(Provided records)

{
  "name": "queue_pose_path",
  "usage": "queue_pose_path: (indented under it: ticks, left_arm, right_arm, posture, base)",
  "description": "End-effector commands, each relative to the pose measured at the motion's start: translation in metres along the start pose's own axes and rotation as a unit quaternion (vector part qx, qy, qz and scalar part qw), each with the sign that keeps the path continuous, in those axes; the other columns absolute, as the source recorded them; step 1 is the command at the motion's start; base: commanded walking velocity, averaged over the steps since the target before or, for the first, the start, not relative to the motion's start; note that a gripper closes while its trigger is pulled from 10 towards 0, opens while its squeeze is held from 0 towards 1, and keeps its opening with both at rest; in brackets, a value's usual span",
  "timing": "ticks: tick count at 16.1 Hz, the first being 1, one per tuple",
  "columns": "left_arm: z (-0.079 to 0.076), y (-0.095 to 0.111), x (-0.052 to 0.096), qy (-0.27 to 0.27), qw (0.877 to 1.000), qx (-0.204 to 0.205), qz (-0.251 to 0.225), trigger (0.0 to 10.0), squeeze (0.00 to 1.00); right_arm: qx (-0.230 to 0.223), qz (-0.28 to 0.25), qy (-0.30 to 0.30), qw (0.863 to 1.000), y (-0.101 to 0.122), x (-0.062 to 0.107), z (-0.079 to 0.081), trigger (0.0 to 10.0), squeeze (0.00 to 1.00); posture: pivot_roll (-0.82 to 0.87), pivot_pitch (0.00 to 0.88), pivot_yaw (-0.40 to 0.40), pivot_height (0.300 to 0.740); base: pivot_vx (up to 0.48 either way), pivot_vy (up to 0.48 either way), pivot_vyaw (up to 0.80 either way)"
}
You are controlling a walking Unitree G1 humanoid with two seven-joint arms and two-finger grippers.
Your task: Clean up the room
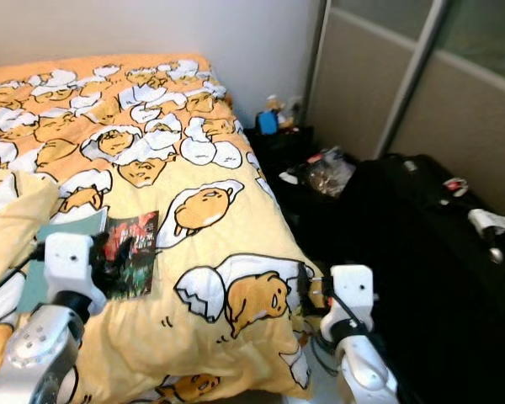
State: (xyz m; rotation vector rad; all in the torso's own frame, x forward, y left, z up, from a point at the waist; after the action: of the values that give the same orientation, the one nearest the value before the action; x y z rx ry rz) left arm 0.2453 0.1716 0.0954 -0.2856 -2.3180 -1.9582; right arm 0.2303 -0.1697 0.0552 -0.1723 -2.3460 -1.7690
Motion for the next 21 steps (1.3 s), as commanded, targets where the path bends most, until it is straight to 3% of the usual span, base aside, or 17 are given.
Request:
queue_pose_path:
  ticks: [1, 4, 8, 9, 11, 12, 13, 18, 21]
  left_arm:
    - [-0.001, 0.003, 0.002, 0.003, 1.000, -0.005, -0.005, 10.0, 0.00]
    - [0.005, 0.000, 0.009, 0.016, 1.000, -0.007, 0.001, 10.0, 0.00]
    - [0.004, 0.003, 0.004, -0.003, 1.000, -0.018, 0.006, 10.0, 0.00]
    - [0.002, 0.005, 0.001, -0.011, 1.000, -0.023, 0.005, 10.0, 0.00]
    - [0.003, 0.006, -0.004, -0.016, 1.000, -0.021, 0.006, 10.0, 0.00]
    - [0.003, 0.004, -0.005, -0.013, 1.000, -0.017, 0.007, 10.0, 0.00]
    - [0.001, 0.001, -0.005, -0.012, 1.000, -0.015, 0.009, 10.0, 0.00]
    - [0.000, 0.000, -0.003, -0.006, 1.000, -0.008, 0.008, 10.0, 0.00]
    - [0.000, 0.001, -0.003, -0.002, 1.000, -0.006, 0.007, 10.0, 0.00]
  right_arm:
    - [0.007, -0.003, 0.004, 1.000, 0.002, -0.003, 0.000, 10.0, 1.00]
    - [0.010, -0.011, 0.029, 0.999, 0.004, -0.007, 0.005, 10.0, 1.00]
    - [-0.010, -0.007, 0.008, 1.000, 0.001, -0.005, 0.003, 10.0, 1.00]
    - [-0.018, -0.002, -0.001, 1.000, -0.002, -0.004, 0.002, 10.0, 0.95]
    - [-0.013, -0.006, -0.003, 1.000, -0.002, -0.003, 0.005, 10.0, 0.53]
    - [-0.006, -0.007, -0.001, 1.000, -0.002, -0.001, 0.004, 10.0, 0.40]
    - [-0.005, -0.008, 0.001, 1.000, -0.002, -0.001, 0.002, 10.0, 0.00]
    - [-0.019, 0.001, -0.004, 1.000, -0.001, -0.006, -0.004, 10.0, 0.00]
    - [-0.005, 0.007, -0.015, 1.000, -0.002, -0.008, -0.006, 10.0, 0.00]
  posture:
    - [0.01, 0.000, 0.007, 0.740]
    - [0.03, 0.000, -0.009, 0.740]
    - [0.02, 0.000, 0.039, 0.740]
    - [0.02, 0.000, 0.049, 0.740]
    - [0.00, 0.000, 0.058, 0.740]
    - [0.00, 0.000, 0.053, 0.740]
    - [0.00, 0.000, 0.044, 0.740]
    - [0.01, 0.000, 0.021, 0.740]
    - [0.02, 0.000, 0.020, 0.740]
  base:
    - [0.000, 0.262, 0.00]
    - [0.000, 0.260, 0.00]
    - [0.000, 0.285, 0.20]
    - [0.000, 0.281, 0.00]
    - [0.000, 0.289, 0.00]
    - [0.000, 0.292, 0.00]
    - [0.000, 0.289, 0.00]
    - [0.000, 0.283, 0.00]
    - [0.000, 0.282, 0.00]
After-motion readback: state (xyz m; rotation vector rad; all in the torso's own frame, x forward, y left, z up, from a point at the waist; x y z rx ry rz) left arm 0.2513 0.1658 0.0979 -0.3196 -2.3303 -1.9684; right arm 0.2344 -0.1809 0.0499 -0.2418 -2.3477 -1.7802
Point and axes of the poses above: a point about 5 cm out from each wrist's last joint towards the gripper, its own x axis pointing back from the gripper into the wrist, its own y axis along the axis of the wrist's last joint, z = x × y, the point moved 3 cm from there along -x, pointing out of the wrist towards the gripper, and after that the axes turned 13 degrees about x, right-handed, at the moved point
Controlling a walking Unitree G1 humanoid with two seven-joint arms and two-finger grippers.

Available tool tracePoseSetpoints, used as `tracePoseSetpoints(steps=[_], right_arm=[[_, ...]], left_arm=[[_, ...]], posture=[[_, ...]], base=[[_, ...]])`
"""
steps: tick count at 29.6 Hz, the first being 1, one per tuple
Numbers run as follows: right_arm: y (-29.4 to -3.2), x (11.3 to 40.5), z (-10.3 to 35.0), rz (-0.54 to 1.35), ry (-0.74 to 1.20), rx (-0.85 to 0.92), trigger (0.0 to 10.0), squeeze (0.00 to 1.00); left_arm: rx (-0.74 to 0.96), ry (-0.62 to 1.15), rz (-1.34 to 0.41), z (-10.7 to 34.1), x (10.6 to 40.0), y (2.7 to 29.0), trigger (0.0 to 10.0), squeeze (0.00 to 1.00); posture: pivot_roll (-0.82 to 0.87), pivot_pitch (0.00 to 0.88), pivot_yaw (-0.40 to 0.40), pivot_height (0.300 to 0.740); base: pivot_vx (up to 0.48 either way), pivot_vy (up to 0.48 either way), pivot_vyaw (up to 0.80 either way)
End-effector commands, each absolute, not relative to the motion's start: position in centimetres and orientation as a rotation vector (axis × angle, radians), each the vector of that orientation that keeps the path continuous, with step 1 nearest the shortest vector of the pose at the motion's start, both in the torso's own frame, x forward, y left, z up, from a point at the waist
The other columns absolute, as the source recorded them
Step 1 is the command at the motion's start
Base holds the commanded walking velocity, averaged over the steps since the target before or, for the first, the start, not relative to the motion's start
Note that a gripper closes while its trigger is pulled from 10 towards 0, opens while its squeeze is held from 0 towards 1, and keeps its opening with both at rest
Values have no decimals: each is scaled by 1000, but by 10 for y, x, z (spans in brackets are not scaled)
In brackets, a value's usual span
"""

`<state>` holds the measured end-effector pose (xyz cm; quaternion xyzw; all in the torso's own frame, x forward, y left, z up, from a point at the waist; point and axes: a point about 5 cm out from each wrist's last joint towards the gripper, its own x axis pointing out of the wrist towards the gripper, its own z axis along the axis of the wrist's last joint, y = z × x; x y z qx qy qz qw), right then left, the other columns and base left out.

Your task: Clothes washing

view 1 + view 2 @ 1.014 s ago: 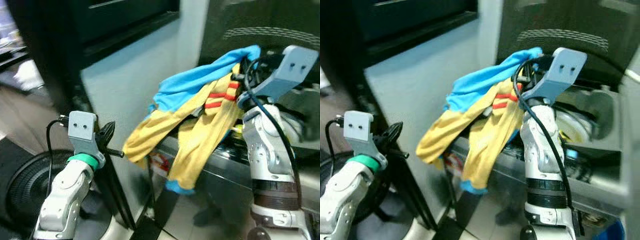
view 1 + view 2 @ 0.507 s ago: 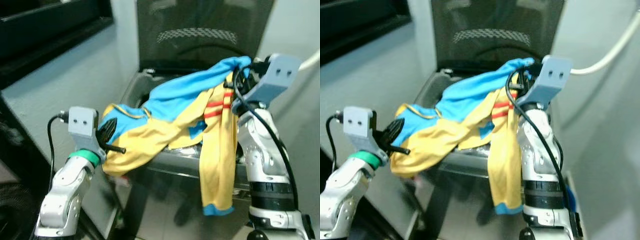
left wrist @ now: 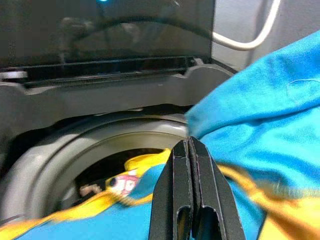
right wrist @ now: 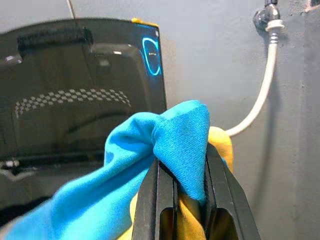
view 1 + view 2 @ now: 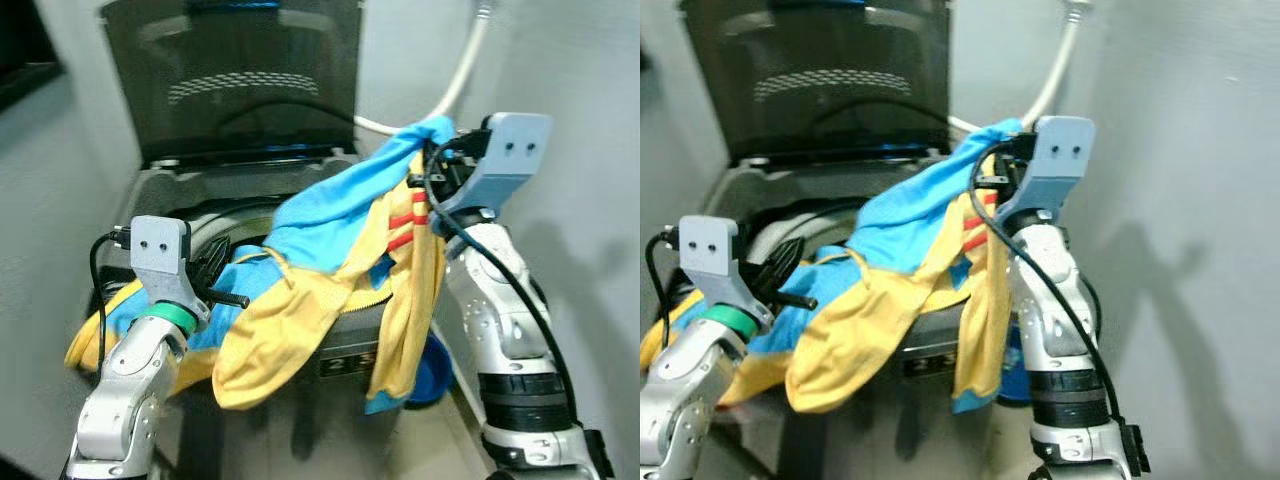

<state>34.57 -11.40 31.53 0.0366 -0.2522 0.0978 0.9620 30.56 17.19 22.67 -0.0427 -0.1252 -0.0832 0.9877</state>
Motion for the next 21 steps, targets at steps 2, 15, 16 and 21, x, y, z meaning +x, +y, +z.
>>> tracePoseSetpoints(steps=[2,15,16,21], right_arm=[[-103,342,313,271,-500,51,10000,0],[-95,341,308,308,-483,48,10000,0],[-95,341,308,308,-483,48,10000,0],[-96,341,307,305,-480,51,10000,0]], left_arm=[[-88,-259,-129,226,303,178,10000,0],[-115,-288,-130,229,299,178,10000,0],[-115,-288,-130,229,299,178,10000,0],[-122,-293,-133,229,299,178,10000,0]], posture=[[25,26,95,740],[28,14,87,740],[28,14,87,740],[27,15,88,740]], base=[[0,0,0],[0,0,0],[0,0,0],[0,192,0]])
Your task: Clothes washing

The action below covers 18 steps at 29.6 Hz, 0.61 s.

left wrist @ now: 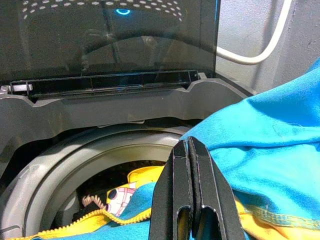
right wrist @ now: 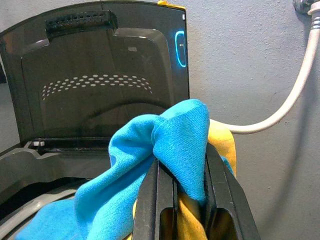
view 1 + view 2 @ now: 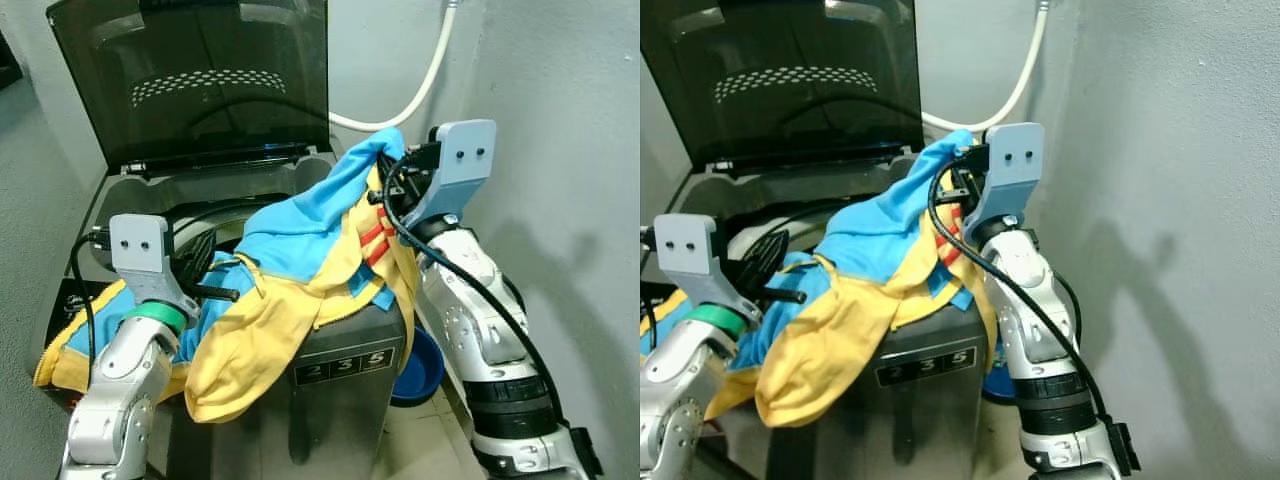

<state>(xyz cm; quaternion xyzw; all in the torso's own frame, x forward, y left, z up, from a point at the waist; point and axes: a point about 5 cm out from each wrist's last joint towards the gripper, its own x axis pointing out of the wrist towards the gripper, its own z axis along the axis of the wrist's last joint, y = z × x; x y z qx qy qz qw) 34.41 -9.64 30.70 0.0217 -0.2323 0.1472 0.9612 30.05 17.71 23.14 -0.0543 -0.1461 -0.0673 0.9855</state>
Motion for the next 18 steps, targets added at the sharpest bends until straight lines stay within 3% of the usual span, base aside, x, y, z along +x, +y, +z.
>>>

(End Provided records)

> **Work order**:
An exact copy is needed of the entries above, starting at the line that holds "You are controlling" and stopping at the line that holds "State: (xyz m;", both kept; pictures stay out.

> **Response below**:
You are controlling a walking Unitree G1 humanoid with two seven-joint arms and two-finger grippers.
Your task: Clean up the room
State: (xyz m; rotation vector rad; all in the torso's own frame, x forward, y left, z up, from a point at the waist; after the action: of the values that give the same orientation, the one nearest the value before the action; x y z rx ry rz) left arm 0.2453 0.1716 0.0954 -0.2856 -2.3180 -1.9582; right arm 0.2303 -0.1697 0.0552 -0.1723 -2.3460 -1.7690

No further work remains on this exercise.